Девочка не думала идти, а все жалобно смотрела; я просил ямщика не обижать ее, он взял ее тихо в охапку и поставил на землю. Она расплакалась, и я готов был плакать с нею.
Зачем это существо попалось мне именно в этот день, именно при въезде в Москву? Я вспомнил «Безумную» Козлова, и ее он встретил под Москвой. (360)
Мы поехали, воздух был полон электричества, неприятно тяжел и тепел.

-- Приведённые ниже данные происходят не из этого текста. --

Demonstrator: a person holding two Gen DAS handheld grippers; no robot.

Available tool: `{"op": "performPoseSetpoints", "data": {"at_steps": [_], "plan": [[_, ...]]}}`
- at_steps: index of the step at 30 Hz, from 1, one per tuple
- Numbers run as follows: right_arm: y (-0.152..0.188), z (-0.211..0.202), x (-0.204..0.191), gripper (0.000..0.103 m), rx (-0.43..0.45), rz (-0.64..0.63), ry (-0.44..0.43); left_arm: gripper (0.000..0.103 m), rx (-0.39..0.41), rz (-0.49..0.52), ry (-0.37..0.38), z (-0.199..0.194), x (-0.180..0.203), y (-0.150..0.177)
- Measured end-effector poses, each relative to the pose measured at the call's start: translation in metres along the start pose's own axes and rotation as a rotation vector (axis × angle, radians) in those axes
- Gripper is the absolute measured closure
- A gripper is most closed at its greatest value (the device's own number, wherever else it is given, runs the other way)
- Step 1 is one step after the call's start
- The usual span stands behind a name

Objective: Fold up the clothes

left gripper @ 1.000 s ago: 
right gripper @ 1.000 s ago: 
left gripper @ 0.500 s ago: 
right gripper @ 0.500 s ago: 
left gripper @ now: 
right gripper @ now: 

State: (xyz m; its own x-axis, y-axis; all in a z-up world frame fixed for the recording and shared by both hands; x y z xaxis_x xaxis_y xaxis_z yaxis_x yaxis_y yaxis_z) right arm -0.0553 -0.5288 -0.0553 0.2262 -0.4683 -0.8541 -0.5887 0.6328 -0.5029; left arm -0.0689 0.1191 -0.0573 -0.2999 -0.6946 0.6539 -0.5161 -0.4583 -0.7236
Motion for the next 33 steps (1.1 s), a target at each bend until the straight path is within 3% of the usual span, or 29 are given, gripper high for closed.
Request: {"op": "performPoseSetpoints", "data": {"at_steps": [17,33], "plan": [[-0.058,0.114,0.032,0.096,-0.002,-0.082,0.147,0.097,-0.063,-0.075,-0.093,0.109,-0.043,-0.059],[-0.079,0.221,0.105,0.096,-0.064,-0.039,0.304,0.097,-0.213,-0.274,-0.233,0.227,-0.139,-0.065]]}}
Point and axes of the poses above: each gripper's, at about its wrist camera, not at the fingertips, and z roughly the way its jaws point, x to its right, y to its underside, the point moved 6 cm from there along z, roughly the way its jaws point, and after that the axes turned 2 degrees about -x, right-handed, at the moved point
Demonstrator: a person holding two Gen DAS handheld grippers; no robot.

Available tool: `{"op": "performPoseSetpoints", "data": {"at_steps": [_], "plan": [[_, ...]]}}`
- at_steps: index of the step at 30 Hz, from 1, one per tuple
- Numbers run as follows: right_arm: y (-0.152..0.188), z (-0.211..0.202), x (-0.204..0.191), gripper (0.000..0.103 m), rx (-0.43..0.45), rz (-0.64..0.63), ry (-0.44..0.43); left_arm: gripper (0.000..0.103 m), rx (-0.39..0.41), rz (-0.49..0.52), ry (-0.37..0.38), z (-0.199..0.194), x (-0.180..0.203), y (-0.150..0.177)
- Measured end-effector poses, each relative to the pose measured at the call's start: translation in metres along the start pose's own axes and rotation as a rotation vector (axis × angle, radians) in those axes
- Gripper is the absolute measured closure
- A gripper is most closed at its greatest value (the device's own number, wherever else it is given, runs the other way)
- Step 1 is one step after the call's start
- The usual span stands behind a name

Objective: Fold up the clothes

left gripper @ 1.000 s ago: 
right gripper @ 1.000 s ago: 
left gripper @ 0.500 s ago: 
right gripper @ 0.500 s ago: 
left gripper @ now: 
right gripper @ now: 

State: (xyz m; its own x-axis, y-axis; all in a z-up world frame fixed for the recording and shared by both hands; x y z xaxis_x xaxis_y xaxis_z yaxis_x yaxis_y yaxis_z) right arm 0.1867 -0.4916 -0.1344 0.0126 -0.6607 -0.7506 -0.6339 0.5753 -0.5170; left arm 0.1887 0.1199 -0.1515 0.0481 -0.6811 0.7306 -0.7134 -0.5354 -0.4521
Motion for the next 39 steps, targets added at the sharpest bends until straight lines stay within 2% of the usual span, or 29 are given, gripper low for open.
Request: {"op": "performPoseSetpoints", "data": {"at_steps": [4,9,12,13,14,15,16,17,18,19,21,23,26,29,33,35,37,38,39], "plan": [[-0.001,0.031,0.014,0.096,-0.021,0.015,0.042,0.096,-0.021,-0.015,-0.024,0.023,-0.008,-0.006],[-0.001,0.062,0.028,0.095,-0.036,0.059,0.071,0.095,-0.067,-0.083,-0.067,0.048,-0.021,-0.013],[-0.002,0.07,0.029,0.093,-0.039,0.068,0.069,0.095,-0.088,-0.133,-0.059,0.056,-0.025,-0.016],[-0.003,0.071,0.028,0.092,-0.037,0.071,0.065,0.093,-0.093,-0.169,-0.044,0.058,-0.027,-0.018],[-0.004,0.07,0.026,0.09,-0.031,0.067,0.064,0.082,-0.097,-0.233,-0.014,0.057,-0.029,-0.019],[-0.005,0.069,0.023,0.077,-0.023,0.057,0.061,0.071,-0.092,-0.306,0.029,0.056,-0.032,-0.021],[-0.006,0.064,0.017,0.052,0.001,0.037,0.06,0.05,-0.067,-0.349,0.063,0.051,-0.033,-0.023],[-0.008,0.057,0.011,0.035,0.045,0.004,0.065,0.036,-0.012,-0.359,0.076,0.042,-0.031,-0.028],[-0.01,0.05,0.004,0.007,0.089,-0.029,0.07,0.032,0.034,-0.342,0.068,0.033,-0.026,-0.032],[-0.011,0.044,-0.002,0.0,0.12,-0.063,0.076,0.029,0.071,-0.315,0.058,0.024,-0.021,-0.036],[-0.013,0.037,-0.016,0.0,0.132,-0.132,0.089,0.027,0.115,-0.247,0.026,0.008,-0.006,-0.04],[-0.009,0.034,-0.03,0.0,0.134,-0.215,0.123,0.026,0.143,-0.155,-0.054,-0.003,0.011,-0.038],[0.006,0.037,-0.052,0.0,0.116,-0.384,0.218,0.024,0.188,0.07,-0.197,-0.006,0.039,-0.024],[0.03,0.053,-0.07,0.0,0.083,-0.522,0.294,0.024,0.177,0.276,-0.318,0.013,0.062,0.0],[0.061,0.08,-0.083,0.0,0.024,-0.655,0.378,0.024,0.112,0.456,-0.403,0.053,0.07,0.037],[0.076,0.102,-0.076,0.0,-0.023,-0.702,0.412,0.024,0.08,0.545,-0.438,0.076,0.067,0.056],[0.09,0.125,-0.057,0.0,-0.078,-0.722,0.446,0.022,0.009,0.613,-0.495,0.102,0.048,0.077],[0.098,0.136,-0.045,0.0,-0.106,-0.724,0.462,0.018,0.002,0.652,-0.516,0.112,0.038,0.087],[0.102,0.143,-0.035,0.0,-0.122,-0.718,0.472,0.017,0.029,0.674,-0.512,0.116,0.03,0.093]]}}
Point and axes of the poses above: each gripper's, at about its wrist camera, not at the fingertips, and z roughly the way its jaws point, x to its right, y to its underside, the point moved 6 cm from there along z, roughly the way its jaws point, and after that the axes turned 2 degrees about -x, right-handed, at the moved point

Синяя туча, опускавшаяся серыми клочьями до земли, медленно тащилась ими по полям, — и вдруг зигзаг молнии прорезал ее своими уступами вкось — ударил гром и Дождь полился ливнем. Мы были верстах в десяти от Рогожской заставы, да еще Москвой приходилось с час ехать до Девичьего поля. Мы приехали к А<страковым>, где меня должен был ожидать К<етчер>, решительно без сухой нитки на теле.
К<етчера> не было налицо. Он был у изголовья умирающей женщины, Е. Д. Левашовой. Женщина эта принадлежала к тем удивительным явлениям русской жизни, которые мирят с нею, которых все существование— подвиг, никому не ведомый, кроме небольшого круга друзей. Сколько слез утерла она, сколько внесла утешений не в одну разбитую душу, сколько юных существований поддержала она и сколько сама страдала «Она изошла любовью», — сказал мне Чаадаев, один из ближайших друзей ее, посвятивший ей свое знаменитое письмо о России.